Comparing real estate metrics from one year to another can be challenging in a normal housing market. That’s due to possible variability in the market making the comparison less meaningful or accurate. Unpredictable events can have a significant impact on the circumstances and outcomes being compared.
Comparing this year’s numbers to the two ‘unicorn’ years we just experienced is almost worthless. By ‘unicorn,’ this is the less common definition of the word:
“Something that is greatly desired but difficult or impossible to find.”
The pandemic profoundly changed real estate over the last few years. The demand for a home of our own skyrocketed, and people needed a home office and big backyard.
- Waves of first-time and second-home buyers entered the market.
- Already low mortgage rates were driven to historic lows.
- The forbearance plan all but eliminated foreclosures.
- Home values reached appreciation levels never seen before.
It was a market that forever had been “greatly desired but difficult or impossible to find.” A ‘unicorn’ year.

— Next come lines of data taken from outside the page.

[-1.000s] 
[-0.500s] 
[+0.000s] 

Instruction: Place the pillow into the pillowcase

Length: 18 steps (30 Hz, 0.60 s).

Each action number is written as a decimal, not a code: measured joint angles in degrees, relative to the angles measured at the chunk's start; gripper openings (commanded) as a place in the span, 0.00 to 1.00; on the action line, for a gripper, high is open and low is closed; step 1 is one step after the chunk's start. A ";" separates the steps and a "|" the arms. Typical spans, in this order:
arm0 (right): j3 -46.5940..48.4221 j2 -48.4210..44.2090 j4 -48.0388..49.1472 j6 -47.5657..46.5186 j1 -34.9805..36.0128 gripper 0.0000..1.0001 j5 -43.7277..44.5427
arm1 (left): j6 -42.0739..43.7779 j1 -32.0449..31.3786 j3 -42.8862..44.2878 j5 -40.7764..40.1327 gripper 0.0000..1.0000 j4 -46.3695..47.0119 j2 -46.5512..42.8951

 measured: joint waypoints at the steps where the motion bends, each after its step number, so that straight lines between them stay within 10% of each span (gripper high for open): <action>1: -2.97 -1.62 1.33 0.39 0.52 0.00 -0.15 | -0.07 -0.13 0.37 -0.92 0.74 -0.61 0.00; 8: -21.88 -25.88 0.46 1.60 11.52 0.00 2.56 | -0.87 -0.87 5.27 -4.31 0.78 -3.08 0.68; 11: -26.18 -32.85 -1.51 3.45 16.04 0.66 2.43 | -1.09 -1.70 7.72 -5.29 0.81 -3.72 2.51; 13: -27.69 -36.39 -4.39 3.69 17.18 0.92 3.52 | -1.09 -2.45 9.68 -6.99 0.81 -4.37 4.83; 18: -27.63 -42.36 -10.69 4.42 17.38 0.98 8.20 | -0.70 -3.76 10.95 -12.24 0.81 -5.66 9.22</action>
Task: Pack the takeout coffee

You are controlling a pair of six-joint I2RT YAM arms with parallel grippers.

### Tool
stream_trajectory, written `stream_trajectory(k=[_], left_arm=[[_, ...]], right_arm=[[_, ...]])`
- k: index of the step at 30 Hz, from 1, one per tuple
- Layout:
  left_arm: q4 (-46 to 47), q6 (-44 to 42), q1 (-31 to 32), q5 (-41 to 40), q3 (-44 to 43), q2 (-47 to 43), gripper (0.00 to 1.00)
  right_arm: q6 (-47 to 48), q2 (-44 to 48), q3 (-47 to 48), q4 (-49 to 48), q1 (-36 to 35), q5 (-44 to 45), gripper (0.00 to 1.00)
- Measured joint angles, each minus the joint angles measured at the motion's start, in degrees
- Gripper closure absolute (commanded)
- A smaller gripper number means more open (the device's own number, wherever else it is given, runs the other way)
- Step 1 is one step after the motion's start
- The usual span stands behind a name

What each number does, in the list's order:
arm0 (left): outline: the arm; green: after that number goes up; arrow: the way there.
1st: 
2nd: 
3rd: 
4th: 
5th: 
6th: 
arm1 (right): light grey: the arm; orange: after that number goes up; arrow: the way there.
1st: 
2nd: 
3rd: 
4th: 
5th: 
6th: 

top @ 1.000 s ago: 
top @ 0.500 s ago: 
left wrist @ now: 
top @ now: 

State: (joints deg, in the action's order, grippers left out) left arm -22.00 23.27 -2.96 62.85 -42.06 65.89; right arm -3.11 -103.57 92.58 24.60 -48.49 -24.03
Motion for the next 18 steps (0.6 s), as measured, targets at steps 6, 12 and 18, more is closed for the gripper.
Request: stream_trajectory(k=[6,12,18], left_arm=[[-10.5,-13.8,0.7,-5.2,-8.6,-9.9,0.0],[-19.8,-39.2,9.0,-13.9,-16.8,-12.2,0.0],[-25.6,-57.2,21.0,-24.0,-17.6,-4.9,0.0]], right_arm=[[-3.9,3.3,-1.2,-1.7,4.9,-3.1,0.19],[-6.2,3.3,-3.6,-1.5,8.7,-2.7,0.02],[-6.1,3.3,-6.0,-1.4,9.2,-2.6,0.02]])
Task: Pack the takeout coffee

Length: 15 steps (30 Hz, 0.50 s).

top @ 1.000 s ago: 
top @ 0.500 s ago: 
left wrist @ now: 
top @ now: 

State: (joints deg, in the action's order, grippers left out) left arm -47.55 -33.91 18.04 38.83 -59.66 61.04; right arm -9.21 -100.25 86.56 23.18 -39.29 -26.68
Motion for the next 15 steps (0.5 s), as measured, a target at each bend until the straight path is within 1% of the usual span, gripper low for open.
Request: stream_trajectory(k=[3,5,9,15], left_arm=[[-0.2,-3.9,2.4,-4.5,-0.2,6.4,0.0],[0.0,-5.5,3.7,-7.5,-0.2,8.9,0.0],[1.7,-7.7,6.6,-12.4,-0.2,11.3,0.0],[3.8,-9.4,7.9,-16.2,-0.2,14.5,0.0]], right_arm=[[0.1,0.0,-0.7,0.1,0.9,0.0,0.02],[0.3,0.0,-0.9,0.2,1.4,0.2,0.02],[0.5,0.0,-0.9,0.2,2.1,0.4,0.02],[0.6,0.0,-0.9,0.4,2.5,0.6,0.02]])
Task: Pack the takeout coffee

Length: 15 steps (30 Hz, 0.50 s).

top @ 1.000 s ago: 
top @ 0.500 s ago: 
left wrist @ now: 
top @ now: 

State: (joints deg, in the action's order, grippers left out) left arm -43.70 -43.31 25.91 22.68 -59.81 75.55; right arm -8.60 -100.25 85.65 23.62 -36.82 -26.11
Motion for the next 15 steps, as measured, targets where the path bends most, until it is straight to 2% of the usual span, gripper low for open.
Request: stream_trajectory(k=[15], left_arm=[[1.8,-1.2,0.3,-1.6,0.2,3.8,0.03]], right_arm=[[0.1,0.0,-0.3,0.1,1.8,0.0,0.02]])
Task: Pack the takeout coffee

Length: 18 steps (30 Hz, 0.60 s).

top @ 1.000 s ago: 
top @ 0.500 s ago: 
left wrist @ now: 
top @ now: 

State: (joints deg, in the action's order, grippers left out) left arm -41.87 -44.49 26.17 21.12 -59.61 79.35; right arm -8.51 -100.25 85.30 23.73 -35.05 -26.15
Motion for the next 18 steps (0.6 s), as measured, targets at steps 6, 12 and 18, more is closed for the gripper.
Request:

Now, things are getting back to normal. The ‘unicorns’ have galloped off.
Comparing today’s market to those years makes no sense. Here are three examples:
If you look at the headlines, you’d think there aren’t any buyers out there. We still sell over 10,000 houses a day in the United States. Of course, buyer demand is down from the two ‘unicorn’ years. But, according to Showingtime if we compare it to normal years (2017-2019), we can see that buyer activity is still strong (see graph below):
We can’t compare today’s home price increases to the last couple of years. According to Fredie Mac, 2020 and 2021 each had historic appreciation numbers. Here’s a graph also showing the more normal years (2017-2019):
There will be an increase over the numbers of the last three years now that the moratorium on foreclosures has ended. There are homeowners who lose their home to foreclosure every year, and it’s heartbreaking for those families. But, if we put the current numbers into perspective, we’ll realize that we’re actually going back to the normal filings from 2017-2019.